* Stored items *
_ _ _ _
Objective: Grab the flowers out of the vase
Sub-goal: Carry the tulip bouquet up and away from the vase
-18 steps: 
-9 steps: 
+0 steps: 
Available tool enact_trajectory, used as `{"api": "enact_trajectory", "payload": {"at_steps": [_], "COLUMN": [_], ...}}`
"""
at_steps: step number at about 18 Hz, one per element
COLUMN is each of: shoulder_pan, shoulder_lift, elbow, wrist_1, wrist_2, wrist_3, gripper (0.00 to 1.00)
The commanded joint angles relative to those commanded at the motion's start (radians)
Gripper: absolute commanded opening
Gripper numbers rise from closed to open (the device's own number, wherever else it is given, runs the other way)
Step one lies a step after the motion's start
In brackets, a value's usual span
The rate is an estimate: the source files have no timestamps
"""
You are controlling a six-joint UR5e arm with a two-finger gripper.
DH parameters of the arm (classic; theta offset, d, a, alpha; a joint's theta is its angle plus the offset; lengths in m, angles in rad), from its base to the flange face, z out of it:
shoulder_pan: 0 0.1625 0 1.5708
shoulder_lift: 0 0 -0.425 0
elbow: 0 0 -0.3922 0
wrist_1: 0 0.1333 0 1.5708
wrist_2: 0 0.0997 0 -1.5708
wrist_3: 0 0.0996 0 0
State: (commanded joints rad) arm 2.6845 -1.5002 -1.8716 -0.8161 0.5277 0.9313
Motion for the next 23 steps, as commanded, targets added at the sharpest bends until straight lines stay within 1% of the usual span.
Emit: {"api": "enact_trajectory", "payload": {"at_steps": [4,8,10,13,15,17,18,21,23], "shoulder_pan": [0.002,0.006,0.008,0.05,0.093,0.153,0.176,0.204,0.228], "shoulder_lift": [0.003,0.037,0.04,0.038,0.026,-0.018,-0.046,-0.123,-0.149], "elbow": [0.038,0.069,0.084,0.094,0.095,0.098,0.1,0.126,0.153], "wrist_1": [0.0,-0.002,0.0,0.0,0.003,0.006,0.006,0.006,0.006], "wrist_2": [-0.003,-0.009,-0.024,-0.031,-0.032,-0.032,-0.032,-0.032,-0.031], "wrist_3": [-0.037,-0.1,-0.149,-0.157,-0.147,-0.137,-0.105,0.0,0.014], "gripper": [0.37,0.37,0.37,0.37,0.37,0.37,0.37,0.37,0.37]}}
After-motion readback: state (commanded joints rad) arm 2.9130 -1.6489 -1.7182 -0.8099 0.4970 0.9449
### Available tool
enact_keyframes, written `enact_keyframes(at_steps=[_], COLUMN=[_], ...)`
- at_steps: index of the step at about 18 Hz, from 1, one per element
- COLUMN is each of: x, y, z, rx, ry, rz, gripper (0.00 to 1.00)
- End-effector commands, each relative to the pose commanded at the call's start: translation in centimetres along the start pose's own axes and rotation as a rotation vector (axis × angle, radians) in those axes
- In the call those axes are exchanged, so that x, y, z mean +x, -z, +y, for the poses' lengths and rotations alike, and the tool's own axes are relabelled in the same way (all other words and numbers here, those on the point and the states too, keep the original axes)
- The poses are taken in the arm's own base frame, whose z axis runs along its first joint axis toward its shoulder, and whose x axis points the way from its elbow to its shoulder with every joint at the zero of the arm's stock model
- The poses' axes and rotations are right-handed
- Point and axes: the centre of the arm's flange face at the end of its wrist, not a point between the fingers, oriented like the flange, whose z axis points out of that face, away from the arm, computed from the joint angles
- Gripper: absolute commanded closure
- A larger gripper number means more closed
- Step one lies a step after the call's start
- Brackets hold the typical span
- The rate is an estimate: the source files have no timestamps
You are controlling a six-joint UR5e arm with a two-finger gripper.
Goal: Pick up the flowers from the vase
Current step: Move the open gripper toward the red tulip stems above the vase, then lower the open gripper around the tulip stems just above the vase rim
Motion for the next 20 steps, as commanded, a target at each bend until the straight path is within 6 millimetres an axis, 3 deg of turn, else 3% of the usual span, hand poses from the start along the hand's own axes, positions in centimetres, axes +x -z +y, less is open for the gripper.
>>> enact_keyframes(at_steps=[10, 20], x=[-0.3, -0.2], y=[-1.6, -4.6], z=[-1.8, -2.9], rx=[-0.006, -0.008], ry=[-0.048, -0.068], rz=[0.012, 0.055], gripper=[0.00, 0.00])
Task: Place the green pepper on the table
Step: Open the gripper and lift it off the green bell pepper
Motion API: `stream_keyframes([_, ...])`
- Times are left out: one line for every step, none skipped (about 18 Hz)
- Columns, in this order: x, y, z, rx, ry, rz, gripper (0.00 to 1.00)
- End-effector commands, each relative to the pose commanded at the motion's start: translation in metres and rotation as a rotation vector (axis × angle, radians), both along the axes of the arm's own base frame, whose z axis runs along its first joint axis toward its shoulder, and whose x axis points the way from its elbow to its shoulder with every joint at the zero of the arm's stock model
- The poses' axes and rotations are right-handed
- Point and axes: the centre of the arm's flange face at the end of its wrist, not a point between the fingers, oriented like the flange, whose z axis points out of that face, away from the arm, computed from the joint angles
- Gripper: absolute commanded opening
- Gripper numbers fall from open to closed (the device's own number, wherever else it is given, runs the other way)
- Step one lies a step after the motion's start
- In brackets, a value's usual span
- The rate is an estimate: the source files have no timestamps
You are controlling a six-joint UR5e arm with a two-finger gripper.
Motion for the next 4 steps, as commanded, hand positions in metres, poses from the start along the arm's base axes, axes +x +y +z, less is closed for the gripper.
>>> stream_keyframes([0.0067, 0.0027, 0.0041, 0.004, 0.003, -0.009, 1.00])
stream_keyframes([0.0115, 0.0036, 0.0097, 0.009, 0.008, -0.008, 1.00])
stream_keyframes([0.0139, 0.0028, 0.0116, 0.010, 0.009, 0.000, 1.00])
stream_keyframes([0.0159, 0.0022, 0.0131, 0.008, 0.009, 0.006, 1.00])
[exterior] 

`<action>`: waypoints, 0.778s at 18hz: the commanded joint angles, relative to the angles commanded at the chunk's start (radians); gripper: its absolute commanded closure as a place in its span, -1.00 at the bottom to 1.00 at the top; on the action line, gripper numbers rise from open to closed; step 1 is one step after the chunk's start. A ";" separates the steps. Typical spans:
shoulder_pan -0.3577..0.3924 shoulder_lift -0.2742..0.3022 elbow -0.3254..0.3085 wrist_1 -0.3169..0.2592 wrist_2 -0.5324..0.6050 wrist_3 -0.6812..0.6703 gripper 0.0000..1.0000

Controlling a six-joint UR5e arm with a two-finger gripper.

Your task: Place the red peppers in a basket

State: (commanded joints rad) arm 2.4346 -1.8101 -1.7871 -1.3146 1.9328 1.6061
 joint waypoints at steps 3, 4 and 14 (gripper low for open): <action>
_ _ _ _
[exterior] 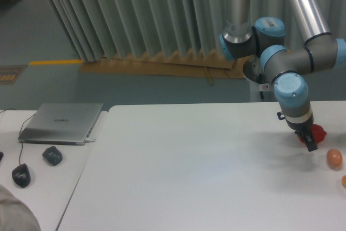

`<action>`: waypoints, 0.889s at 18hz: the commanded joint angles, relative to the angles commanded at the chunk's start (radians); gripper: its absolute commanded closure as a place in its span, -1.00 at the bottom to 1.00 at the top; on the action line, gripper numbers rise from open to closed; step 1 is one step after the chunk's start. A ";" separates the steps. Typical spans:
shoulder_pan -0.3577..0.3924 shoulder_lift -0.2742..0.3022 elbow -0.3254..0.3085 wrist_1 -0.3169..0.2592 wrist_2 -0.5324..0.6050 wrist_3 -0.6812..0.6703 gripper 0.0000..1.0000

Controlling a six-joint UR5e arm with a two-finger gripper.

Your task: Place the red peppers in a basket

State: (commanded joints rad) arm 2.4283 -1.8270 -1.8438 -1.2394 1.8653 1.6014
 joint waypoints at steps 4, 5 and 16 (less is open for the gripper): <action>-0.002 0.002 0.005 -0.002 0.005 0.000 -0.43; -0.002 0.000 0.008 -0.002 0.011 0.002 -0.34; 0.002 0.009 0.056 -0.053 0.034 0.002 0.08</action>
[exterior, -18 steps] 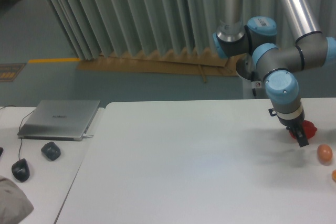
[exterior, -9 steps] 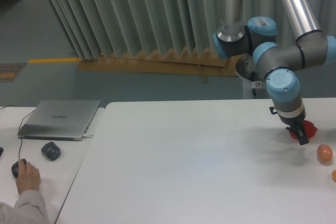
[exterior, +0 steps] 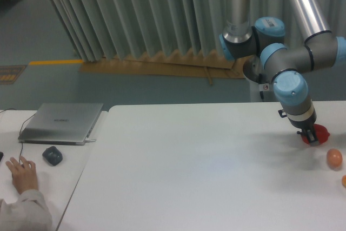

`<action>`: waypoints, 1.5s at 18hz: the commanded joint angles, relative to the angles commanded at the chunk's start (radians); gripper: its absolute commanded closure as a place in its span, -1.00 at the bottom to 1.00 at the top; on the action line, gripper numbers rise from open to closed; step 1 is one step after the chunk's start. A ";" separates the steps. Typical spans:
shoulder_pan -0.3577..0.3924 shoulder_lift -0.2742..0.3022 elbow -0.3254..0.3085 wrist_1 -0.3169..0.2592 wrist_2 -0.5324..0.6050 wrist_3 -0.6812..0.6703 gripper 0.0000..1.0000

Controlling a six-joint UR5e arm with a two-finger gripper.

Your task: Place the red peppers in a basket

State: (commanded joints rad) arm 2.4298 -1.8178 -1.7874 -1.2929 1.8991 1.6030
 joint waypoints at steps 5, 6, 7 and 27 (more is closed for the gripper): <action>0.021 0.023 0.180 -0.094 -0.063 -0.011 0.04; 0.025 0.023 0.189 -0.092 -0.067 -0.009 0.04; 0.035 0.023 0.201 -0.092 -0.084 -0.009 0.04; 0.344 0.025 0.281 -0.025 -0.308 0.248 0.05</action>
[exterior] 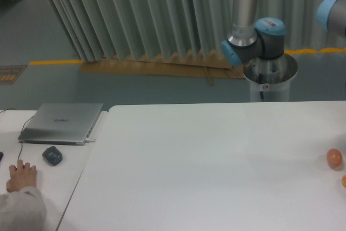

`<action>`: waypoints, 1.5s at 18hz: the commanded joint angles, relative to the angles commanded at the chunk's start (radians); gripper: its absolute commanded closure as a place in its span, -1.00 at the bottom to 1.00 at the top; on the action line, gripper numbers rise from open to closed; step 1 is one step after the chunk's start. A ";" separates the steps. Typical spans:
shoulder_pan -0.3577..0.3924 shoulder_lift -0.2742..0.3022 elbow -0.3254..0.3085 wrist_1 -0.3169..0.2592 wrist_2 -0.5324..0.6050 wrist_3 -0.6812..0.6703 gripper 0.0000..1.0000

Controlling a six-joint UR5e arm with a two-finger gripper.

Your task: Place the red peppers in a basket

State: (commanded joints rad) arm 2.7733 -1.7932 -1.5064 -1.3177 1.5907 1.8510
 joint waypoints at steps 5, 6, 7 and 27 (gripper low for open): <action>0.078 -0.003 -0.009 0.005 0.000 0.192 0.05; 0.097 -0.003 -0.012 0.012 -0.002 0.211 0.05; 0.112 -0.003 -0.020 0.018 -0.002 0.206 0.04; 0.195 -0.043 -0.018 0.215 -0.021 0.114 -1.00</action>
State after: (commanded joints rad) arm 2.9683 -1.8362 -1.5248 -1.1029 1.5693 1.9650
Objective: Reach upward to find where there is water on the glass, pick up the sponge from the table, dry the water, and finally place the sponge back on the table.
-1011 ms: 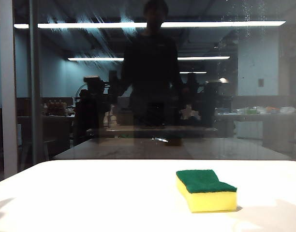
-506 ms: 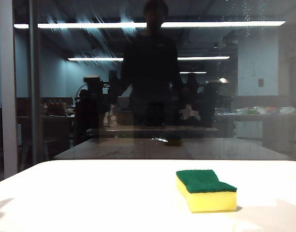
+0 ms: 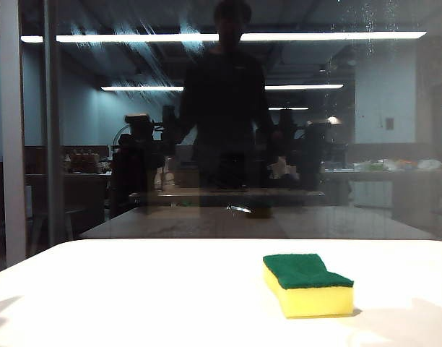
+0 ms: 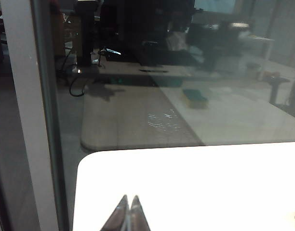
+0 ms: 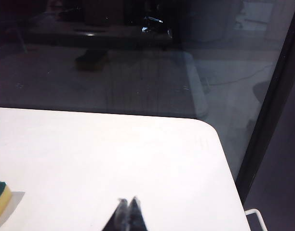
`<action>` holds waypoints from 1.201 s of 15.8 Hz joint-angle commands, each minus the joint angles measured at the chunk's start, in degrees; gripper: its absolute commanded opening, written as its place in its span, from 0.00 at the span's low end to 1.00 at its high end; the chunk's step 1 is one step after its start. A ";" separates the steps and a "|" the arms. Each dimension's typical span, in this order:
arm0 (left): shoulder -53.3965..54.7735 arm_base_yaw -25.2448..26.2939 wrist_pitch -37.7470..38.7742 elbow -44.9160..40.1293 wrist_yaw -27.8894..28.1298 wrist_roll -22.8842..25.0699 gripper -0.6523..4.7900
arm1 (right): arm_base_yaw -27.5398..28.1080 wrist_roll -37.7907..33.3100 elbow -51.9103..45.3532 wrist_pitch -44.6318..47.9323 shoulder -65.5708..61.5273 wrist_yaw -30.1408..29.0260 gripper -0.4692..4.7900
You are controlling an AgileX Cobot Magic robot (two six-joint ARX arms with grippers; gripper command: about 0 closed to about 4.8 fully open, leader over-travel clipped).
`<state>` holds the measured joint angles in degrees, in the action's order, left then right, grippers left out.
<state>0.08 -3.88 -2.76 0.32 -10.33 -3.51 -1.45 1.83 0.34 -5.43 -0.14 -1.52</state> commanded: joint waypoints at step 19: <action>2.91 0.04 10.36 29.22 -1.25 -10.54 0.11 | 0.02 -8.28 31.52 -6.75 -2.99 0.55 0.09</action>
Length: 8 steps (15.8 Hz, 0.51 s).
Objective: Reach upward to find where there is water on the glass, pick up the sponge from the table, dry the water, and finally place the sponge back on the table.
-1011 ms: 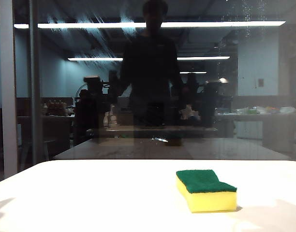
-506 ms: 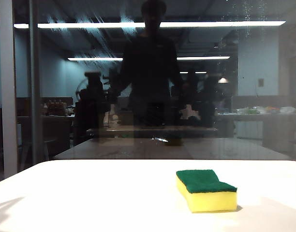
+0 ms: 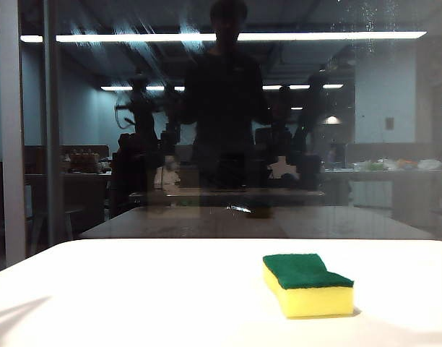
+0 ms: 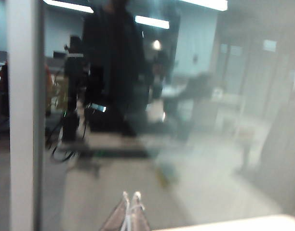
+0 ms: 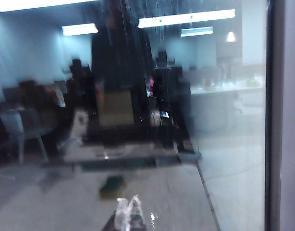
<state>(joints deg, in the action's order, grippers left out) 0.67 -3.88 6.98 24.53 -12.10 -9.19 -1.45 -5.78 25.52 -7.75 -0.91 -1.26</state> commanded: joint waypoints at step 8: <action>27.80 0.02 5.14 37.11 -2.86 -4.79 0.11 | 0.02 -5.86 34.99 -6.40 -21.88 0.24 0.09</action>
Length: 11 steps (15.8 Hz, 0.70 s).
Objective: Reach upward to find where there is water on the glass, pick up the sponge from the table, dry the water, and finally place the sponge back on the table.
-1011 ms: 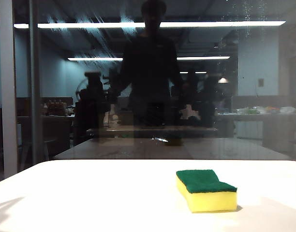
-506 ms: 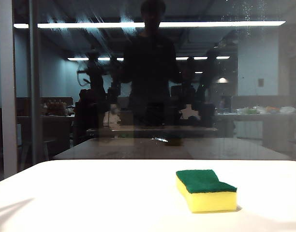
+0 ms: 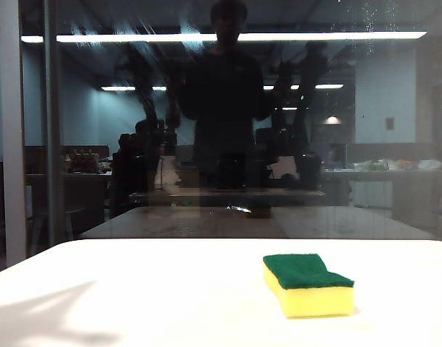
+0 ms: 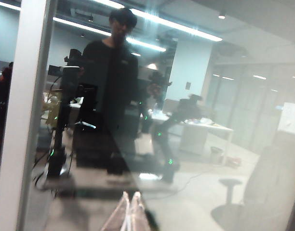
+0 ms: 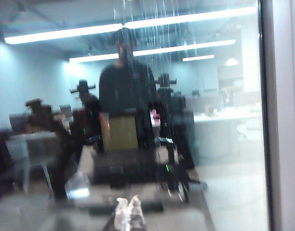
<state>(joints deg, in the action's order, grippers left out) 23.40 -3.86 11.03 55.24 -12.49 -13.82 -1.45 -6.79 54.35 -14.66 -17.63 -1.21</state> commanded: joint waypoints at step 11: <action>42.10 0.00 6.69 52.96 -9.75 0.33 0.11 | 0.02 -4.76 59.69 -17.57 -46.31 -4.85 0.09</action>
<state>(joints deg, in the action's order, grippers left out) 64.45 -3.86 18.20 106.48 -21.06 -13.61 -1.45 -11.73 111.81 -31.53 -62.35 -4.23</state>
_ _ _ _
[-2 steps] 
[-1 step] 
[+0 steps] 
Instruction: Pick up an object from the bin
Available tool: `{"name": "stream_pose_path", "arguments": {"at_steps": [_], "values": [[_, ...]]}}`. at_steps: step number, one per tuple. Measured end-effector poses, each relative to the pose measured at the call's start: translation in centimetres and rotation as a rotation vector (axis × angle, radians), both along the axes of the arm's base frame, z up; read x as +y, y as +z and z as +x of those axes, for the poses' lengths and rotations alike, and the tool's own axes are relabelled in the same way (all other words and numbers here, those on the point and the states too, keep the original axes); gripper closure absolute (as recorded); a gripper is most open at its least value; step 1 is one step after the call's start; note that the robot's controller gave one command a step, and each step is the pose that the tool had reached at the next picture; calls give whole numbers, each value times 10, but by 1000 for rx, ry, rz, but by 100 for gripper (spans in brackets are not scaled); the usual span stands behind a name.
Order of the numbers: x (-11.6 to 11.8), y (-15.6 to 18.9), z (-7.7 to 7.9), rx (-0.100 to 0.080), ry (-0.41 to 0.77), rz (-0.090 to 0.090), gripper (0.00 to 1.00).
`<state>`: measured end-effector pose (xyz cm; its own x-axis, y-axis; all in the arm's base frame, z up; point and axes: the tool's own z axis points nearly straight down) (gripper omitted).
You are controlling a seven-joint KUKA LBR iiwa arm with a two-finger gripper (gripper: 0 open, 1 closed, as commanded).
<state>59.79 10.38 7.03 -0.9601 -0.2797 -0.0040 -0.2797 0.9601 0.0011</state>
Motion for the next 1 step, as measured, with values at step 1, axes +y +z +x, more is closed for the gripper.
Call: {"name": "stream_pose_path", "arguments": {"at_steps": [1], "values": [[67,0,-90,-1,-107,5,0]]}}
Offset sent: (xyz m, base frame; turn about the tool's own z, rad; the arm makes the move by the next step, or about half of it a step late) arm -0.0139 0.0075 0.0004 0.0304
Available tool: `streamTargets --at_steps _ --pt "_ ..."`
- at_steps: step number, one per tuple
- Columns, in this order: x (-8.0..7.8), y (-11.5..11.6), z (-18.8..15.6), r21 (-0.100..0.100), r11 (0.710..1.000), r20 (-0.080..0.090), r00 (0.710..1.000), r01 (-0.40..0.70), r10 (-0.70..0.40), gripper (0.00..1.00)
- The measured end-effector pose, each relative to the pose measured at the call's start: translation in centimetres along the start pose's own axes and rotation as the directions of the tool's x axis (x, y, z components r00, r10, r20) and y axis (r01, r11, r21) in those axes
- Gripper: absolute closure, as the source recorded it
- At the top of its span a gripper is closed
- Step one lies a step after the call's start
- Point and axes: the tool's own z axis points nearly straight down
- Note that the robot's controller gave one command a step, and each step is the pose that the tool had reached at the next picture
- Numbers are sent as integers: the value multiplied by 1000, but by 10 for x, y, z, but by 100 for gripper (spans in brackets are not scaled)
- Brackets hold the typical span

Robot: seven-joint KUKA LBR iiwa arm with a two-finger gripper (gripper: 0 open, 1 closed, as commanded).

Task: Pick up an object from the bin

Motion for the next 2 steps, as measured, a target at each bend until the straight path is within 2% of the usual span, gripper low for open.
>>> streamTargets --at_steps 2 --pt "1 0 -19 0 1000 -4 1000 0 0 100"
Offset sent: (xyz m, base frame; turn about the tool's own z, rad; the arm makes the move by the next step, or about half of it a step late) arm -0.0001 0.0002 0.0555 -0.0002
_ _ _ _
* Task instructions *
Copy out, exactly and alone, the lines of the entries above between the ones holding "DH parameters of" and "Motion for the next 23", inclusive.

* Exercise result *
DH parameters of the arm (classic; theta offset, d, a, alpha; a joint's theta is its angle plus the offset; lengths in m, angles in rad), from its base to the flange face, z out of it:
shoulder_pan: 0 0.1625 0 1.5708
shoulder_lift: 0 0 -0.425 0
elbow: 0 0 -0.3922 0
wrist_1: 0 0.1333 0 1.5708
wrist_2: 0 0.0997 0 -1.5708
wrist_3: 0 0.0996 0 0
State: (commanded joints rad) arm 2.6845 -1.5002 -1.8716 -0.8161 0.5277 0.9313
Motion for the next 23 steps, as commanded, targets added at the sharpest bends until straight lines stay within 1% of the usual span.

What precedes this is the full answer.